Begin with the first line of the entries below. Copy each line exactly, stopping after the one that contains "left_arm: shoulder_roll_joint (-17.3".

Segment Start: RECORD EXCERPTS

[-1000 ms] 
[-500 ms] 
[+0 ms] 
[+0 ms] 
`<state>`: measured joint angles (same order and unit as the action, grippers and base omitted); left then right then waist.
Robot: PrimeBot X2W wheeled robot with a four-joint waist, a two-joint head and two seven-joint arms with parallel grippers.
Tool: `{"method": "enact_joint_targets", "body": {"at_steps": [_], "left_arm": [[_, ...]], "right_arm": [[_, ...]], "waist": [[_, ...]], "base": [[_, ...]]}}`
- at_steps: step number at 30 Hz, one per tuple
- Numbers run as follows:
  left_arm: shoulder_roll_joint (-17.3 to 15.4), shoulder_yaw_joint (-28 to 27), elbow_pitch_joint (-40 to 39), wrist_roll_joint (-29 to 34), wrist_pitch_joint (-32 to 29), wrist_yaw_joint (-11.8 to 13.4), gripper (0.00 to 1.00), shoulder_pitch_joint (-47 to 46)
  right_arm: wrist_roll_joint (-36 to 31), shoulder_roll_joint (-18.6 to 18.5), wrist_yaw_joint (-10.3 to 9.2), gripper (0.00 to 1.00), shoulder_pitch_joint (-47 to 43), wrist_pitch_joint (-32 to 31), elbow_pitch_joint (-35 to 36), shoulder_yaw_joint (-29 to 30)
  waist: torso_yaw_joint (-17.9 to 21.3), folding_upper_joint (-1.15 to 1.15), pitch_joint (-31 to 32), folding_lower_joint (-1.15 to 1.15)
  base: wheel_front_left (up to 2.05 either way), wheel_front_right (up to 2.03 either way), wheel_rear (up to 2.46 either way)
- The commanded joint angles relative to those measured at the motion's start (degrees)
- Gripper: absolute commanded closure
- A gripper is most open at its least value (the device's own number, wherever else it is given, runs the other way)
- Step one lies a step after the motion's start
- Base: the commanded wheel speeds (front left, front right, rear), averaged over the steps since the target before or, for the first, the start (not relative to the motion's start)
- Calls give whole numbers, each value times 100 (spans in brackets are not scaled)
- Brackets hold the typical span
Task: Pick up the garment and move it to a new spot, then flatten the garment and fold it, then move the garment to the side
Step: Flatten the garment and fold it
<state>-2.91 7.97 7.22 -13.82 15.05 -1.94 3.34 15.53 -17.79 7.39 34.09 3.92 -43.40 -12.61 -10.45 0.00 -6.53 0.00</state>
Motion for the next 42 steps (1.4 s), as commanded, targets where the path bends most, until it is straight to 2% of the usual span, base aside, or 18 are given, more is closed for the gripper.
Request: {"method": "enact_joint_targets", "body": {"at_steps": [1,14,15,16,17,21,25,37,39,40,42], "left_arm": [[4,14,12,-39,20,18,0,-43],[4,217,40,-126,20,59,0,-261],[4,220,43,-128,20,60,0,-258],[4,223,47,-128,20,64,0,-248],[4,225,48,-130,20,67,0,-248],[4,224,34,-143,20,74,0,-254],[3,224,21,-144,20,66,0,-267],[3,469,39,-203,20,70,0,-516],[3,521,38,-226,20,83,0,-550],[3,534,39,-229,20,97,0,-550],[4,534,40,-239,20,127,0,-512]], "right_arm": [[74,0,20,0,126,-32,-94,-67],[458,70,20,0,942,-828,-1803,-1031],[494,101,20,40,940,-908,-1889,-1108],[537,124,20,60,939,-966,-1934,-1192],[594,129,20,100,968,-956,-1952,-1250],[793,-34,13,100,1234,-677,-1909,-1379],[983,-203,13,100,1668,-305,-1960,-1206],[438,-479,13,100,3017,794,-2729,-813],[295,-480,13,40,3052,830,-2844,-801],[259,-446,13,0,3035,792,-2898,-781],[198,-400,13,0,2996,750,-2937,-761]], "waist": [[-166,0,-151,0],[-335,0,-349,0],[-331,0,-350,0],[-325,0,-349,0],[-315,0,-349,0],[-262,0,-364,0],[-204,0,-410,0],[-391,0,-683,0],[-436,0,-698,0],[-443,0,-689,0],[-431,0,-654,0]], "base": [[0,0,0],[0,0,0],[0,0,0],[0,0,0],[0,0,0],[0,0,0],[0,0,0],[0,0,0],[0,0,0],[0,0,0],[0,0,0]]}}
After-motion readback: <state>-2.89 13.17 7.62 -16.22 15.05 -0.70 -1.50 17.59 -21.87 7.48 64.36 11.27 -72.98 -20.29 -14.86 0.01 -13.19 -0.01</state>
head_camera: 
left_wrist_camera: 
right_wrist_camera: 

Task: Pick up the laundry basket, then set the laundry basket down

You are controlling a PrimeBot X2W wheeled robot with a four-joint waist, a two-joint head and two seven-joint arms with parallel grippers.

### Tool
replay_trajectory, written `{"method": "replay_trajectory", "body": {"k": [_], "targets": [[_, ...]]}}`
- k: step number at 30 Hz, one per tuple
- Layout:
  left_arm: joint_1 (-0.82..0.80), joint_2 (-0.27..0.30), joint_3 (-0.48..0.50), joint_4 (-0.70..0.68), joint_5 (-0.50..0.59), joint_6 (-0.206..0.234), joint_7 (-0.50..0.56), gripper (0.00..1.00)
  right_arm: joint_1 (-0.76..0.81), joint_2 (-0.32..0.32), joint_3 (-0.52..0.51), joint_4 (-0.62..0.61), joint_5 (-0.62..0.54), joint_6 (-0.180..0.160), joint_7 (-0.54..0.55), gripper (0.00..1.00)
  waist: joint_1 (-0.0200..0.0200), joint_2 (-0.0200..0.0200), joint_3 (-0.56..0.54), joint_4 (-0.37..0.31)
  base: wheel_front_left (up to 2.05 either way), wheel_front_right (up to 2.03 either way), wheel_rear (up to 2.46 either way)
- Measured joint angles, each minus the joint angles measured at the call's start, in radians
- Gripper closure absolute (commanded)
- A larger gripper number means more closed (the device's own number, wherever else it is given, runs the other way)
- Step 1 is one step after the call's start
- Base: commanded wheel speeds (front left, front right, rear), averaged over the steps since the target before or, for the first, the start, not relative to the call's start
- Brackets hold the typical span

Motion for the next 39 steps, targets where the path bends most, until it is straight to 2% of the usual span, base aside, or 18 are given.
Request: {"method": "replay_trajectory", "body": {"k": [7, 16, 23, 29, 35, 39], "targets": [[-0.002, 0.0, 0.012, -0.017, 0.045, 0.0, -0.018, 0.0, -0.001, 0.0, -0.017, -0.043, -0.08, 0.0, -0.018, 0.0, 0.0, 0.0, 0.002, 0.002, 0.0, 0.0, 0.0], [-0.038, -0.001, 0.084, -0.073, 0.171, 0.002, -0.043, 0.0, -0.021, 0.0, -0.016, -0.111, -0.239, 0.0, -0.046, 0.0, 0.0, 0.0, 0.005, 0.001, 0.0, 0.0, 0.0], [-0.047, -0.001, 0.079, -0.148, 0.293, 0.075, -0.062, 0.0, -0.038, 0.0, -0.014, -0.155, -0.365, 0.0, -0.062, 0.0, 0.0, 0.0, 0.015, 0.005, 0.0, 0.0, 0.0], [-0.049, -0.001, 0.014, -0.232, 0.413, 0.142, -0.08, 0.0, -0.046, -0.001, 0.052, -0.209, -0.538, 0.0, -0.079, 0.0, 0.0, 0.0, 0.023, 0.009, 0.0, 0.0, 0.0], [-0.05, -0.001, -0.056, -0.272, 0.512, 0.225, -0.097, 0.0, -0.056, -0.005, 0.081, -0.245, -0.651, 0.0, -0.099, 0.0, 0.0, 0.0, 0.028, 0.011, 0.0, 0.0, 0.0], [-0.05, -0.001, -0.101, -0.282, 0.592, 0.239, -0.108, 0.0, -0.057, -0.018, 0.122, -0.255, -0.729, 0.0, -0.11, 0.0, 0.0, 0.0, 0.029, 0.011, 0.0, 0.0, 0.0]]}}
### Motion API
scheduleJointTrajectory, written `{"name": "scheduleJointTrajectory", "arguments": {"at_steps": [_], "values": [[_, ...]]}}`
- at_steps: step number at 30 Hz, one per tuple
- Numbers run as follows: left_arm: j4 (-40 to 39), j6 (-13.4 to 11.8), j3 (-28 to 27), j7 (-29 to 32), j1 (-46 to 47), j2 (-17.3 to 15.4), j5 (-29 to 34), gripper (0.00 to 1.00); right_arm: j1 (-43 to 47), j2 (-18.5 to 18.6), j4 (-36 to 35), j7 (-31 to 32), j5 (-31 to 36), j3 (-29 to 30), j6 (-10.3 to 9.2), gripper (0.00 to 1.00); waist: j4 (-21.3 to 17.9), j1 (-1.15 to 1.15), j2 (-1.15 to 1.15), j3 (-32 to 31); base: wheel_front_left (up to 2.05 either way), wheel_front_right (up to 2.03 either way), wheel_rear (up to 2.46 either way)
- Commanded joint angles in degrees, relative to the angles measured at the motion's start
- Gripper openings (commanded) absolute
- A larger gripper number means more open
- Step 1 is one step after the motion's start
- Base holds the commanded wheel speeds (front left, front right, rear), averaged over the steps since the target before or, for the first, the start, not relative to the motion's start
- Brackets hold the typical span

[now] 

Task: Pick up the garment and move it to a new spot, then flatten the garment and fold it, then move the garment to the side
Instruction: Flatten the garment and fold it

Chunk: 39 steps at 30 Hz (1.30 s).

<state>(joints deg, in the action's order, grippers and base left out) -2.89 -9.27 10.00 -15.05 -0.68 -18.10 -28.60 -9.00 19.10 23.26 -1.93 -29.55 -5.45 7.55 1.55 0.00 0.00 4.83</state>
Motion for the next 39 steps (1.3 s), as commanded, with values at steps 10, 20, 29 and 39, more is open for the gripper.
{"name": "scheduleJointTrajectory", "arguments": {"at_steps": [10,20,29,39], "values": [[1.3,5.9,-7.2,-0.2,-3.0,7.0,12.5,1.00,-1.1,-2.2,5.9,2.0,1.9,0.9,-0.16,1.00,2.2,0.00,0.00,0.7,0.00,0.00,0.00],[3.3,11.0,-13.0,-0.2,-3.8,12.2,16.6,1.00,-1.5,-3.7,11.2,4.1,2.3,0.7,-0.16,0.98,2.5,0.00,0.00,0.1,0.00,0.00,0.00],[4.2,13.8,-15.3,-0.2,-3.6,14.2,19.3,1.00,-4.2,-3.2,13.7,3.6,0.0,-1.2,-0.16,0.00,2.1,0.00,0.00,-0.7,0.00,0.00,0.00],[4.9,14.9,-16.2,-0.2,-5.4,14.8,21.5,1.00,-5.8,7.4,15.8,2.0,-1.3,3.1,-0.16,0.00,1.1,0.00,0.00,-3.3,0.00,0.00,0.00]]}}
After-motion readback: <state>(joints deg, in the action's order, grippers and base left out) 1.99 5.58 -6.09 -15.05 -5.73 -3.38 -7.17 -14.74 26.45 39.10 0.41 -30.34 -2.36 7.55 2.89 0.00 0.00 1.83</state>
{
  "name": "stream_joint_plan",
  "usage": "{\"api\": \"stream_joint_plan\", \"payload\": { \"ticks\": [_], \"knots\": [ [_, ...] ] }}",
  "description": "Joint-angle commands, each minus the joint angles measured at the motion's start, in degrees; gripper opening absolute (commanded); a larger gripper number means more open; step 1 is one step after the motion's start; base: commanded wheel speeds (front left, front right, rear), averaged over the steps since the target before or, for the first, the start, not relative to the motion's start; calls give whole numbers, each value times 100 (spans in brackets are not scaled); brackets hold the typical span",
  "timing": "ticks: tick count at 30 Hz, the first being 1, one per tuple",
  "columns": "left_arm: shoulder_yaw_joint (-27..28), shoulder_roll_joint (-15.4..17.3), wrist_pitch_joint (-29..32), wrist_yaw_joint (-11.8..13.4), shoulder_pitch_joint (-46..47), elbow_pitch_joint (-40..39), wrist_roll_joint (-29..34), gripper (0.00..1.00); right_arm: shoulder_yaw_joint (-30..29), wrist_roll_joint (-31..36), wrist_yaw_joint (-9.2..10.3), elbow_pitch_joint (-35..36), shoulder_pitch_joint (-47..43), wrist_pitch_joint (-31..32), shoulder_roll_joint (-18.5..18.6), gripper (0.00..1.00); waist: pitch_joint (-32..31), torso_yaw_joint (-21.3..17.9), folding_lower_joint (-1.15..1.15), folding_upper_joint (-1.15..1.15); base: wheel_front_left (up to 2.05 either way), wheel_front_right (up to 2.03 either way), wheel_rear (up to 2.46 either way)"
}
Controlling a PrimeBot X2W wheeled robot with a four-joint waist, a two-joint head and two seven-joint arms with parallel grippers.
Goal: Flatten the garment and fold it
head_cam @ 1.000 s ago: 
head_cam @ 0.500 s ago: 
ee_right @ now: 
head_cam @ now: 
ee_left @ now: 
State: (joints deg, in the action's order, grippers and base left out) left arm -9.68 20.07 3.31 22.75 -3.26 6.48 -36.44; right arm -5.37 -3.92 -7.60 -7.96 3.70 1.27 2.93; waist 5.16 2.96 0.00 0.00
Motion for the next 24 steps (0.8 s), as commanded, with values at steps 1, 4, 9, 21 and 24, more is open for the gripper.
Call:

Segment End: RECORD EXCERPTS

ANSWER TO THIS EXERCISE >>
[-1000 ms] 
[-500 ms] 
[+0 ms] 
[+0 ms] 
`<state>`: measured joint angles (same order and unit as the action, grippers and base omitted); left then right then waist.
Robot: PrimeBot X2W wheeled robot with a four-joint waist, a two-joint head and two seven-joint arms with parallel grippers.
Tool: `{"method": "enact_joint_targets", "body": {"at_steps": [_], "left_arm": [[_, ...]], "right_arm": [[_, ...]], "waist": [[_, ...]], "base": [[_, ...]]}}`
- at_steps: step number at 30 Hz, one per tuple
- Numbers run as follows:
  left_arm: shoulder_roll_joint (-17.3 to 15.4), shoulder_yaw_joint (-28 to 27), elbow_pitch_joint (-40 to 39), wrist_roll_joint (-29 to 34), wrist_pitch_joint (-32 to 29), wrist_yaw_joint (-11.8 to 13.4), gripper (0.00 to 1.00), shoulder_pitch_joint (-47 to 46)

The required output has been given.